Don't get hung up on a recipe think of it as a process, you will be able to look at the odds and ends in the refrigerator and see many possible combinations.

A slice of deli ham or chopped ham bits and cheese.

Any of the toppings that you would put onto a pizza can be stuffed into a chicken breast.

Kale, broccoli, spinach and some type of melting cheese.

A small amount of traditional bread stuffing made from bread crumbs, butter, celery, onions, etc...

You can also stuff a boneless turkey thigh to make a small roast for two people.


----------



## Katie H (Jun 1, 2015)

We tried something last night that my brother had recommended.  I trust him because he's an awesome cook.

Pound chicken breasts thinish, then spread with a mixture of cream cheese, shredded pepper-jack cheese and minced green onions.  Roll up, long side first, and wrap in strips of bacon.  Bake for about 30 minutes in a 375F oven.  If necessary, put under the broiler for a few minutes to crisp bacon a bit before serving.

I didn't have to do the last step because I baked them in our toaster oven and I think the bacon crisped because the food was closer to the heating element than would be the case in a traditional stove oven.

They were great.  I was a little concerned that there was no salt added but the cheese and bacon added enough for our taste.


----------



## Addie (Jun 1, 2015)

Katie, I can see that with chicken thighs.
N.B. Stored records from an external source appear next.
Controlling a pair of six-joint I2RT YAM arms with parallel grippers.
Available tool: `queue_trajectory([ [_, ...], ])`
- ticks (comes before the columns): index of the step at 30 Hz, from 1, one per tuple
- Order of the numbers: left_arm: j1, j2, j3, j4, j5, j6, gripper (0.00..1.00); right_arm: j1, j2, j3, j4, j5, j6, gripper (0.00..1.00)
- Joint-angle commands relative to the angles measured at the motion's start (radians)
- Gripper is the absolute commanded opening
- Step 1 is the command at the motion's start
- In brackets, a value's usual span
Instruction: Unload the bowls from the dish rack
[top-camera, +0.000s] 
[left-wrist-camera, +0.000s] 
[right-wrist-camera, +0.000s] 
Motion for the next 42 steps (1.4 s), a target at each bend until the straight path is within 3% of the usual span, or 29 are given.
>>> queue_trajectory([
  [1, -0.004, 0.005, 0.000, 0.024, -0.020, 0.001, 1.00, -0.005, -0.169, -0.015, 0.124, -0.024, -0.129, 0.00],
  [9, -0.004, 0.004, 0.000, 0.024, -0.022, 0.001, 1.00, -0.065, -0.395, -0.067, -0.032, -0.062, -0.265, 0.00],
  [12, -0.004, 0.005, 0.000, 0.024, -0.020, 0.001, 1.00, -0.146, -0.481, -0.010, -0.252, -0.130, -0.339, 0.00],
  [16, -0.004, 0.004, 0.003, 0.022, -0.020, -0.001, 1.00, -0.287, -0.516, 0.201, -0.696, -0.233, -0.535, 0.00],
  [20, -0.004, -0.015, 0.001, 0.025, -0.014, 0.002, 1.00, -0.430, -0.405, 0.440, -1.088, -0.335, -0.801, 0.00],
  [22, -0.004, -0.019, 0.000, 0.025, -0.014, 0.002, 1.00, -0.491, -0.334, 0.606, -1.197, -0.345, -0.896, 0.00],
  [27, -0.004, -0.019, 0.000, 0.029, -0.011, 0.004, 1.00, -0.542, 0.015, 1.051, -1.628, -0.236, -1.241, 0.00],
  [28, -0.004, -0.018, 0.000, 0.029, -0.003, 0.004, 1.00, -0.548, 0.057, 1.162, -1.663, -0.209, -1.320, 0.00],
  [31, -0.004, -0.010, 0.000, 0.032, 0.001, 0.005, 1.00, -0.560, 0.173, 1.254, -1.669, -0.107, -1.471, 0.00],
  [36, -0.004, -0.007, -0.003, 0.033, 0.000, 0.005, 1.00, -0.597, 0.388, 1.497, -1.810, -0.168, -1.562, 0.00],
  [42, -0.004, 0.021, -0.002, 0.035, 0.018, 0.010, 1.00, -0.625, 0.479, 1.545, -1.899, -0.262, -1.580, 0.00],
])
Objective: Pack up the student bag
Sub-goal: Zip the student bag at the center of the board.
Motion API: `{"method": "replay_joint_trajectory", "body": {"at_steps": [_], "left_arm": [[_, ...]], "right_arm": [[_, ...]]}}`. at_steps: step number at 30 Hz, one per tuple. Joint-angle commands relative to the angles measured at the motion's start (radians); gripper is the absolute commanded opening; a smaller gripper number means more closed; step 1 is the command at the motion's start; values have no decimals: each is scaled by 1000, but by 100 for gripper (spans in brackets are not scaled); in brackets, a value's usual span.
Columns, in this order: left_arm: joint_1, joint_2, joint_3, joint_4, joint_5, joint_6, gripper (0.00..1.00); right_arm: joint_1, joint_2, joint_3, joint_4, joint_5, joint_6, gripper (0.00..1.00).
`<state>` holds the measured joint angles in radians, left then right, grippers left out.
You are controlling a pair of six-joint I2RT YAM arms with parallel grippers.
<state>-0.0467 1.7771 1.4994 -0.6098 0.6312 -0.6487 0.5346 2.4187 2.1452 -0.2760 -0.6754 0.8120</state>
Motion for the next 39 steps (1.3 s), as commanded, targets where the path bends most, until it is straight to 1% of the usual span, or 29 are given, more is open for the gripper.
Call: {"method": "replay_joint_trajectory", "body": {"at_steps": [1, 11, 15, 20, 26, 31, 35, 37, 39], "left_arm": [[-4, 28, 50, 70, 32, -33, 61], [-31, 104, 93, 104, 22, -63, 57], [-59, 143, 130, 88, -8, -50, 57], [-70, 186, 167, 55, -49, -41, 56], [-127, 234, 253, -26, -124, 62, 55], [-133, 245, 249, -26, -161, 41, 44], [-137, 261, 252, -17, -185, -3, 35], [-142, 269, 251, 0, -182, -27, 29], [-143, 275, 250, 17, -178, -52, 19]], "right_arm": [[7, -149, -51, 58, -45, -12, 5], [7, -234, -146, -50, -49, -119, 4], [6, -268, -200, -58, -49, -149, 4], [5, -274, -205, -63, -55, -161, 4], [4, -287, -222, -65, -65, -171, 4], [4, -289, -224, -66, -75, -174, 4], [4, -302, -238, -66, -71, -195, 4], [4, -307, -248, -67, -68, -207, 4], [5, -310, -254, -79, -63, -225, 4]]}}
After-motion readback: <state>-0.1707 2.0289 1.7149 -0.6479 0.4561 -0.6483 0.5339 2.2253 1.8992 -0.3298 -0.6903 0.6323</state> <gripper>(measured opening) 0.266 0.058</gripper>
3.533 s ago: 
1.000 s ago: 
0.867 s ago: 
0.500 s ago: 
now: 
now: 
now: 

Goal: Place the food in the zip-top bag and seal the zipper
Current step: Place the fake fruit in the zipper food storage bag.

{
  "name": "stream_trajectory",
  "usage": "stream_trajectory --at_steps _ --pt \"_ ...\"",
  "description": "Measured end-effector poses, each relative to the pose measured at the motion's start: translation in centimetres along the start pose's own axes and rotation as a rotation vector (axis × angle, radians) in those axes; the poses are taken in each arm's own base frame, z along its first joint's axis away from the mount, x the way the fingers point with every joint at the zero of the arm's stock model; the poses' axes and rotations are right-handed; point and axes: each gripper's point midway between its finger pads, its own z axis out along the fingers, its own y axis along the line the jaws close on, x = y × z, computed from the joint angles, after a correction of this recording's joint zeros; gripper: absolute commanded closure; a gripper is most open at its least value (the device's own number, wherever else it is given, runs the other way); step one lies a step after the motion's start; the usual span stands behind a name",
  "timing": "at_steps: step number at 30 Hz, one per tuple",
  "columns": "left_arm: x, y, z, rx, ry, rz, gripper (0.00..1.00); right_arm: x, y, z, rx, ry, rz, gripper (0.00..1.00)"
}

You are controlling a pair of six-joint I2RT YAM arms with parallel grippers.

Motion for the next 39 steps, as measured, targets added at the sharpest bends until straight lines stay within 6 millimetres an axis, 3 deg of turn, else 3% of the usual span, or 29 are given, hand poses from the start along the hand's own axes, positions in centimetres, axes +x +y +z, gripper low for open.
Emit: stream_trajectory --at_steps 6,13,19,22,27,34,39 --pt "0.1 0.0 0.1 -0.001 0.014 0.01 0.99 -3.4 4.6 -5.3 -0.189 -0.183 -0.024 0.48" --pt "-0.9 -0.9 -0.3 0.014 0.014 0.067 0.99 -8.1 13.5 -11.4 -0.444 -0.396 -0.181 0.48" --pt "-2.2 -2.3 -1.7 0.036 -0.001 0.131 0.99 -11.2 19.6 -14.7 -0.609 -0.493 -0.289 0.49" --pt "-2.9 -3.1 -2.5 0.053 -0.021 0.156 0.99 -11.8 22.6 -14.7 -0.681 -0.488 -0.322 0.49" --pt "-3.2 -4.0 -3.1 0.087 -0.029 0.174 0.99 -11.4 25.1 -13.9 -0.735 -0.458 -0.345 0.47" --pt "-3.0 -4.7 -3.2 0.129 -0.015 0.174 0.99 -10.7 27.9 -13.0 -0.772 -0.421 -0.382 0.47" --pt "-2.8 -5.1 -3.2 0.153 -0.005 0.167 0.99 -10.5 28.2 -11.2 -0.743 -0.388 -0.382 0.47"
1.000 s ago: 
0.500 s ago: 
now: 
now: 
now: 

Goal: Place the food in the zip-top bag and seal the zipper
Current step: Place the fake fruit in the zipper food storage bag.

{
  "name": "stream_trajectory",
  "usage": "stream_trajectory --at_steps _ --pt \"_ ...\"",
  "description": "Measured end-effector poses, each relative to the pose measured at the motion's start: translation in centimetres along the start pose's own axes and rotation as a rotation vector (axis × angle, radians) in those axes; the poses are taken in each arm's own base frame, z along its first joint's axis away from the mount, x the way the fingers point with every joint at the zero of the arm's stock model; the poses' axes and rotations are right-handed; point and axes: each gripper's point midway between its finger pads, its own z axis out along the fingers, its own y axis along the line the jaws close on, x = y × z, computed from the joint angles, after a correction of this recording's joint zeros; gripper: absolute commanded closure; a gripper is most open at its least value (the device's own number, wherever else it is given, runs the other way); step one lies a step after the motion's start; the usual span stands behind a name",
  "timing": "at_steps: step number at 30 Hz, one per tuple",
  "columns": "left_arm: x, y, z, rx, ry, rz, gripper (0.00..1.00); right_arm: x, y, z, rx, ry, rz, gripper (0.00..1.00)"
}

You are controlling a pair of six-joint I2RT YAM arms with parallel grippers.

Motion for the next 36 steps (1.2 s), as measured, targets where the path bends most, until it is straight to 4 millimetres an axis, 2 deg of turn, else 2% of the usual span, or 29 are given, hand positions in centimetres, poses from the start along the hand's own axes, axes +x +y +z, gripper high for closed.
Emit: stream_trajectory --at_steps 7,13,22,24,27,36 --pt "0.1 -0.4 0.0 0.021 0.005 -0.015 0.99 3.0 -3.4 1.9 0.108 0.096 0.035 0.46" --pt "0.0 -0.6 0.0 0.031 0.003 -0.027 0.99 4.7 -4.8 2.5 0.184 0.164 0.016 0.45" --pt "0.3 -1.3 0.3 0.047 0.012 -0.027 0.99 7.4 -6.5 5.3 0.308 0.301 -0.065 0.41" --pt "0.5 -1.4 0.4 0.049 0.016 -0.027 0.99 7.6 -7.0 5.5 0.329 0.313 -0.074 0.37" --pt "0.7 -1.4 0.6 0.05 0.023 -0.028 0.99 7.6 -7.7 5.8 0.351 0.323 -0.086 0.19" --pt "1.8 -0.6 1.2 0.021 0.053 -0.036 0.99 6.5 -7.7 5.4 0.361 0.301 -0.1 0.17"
I don't eat white meat from fowl. And I am not a really big fan of pepper jack cheese. I think I would prefer a stronger cheese similar to Asiago. Mmmm! Cream cheese with Asiago. And the chopped spring onions is just frosting on the cake. When I told Pirate about it, he wants me to make it this week. I have  his mouth watering.


----------



## RPCookin (Jun 1, 2015)

Katie H said:


> We tried something last night that my brother had recommended.  I trust him because he's an awesome cook.
> 
> Pound chicken breasts thinish, then spread with a mixture of cream cheese, shredded pepper-jack cheese and minced green onions.  Roll up, long side first, and wrap in strips of bacon.  Bake for about 30 minutes in a 375F oven.  If necessary, put under the broiler for a few minutes to crisp bacon a bit before serving.
> 
> ...



That sounds good.  I'd add a half of a seeded jalapeño to each one too - chicken stuffed with a jalapeño popper.


----------



## Cheryl J (Jun 1, 2015)

There's some really good sounding ideas here.


----------



## callmaker60 (Jun 2, 2015)

thanks everyone for the ideas.


----------



## Sir_Loin_of_Beef (Jun 4, 2015)

A slice of ham and a slice of Swiss cheese. Roll it up, bread it and fry it. In most circles it's called Chicken Cordon Bleu. At Sizzler the ham and cheese are on the outside and it's called Malibu chicken.


----------